The IMF’s praise of progress in implementing the Saudi government’s economic program came within the framework of Vision 2020-2030, with recommendations for continued reforms and prudent economic and financial policies.
The IMF published its report on reviewing the Saudi economic performance, which was conducted last July. The report came with positive expectations for most of the main economic indicators supported by the economic reforms implemented by the Saudi government.
Despite CPI (Consumer Price Index) inflation having increased in recent months – with the introduction of the VAT and higher gasoline and electricity prices, with a forecast at 3% this year – the IMF’s report predicts inflation to stabilize at around 2% over the medium term. The fiscal deficit is projected to continue to narrow, from 9.3% of GDP in 2017 to 4.6% of GDP in 2018 and then further to 1.7 & of GDP next year.

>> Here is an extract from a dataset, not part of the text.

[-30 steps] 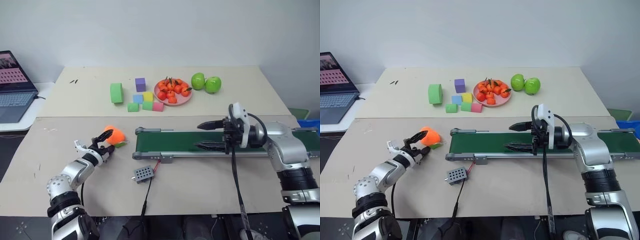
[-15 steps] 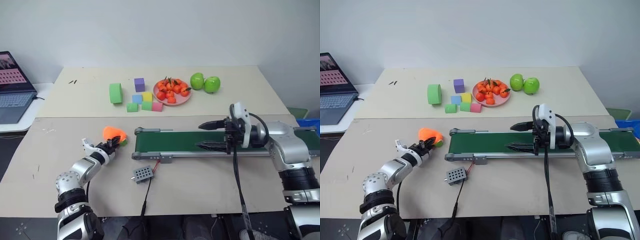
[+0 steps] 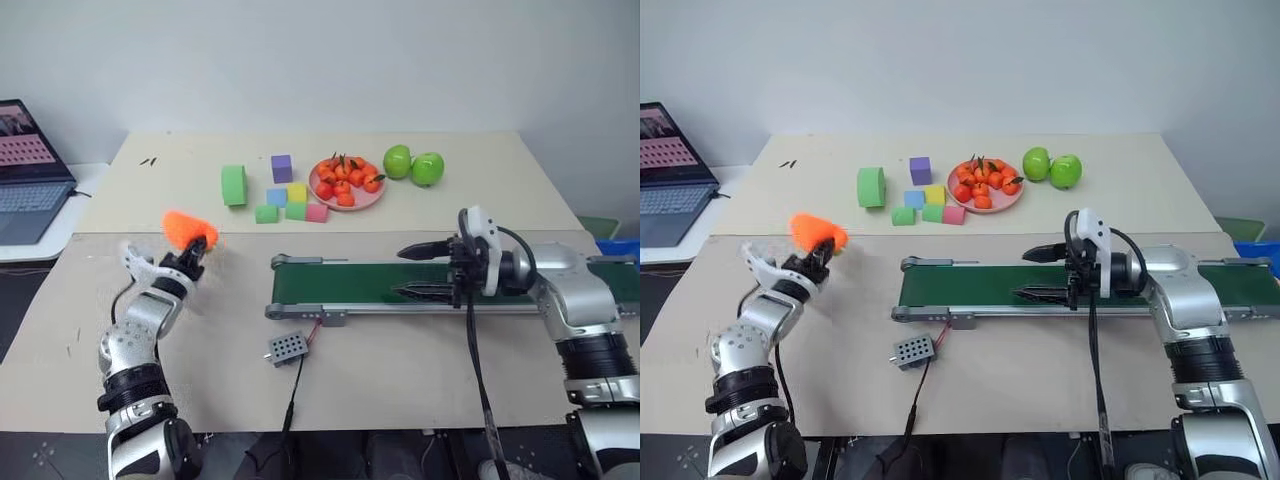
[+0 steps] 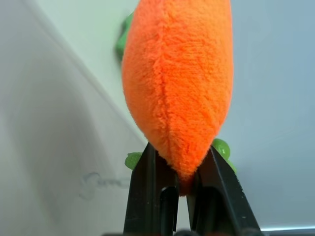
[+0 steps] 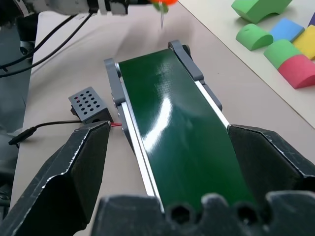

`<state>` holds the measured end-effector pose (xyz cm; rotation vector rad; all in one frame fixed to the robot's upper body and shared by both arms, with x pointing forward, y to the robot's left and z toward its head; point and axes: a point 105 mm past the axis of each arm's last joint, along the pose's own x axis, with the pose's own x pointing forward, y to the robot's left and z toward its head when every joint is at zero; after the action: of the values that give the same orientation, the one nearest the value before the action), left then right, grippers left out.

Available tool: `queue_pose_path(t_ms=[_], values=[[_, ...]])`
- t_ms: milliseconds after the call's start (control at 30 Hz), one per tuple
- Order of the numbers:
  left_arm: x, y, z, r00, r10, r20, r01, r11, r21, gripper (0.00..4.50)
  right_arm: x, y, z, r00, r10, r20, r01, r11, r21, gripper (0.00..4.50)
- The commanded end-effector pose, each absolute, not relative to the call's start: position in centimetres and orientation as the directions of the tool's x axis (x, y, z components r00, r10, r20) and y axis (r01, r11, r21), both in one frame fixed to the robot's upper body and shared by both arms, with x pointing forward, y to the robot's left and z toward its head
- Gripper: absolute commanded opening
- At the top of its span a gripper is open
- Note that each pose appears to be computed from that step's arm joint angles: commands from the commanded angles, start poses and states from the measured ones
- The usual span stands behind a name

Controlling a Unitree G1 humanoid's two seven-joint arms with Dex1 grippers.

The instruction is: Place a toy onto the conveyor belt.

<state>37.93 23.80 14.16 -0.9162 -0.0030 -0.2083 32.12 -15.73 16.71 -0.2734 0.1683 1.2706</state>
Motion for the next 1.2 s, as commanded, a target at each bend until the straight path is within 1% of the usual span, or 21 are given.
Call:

While the budget deficit is expected to decline to 5.1% in 2020, down from 6.5% in 2019.
In terms of growth, the IMF expected GDP growth to rise to 3% in 2020, after a limited decline this year to 1.9%.
In terms of revenues, the IMF forecast the revenues to reach 33.2% of GDP this year and next, up from 30.9% in 2018.
IMF has advised Saudi Arabia to consider raising its VAT to 10% from its current 5%, improving its fiscal position amid falling oil prices.
The report also reviewed economic reforms aimed at revitalizing the private sector, which included reforming legal frameworks related to the business environment and industrial policies as well as reforms of financial markets, which led to the revival of the non-oil economy, which is expected to grow by 2.9% this year.
The Fund also praised fiscal reforms including the introduction of VAT and energy price reform.
In its report, the IMF clearly pointed to reforms that are beginning to bear fruit, but at the same time it noted that volatile global oil prices and risks to the global economy will continue to represent sources of risk for the Saudi economy.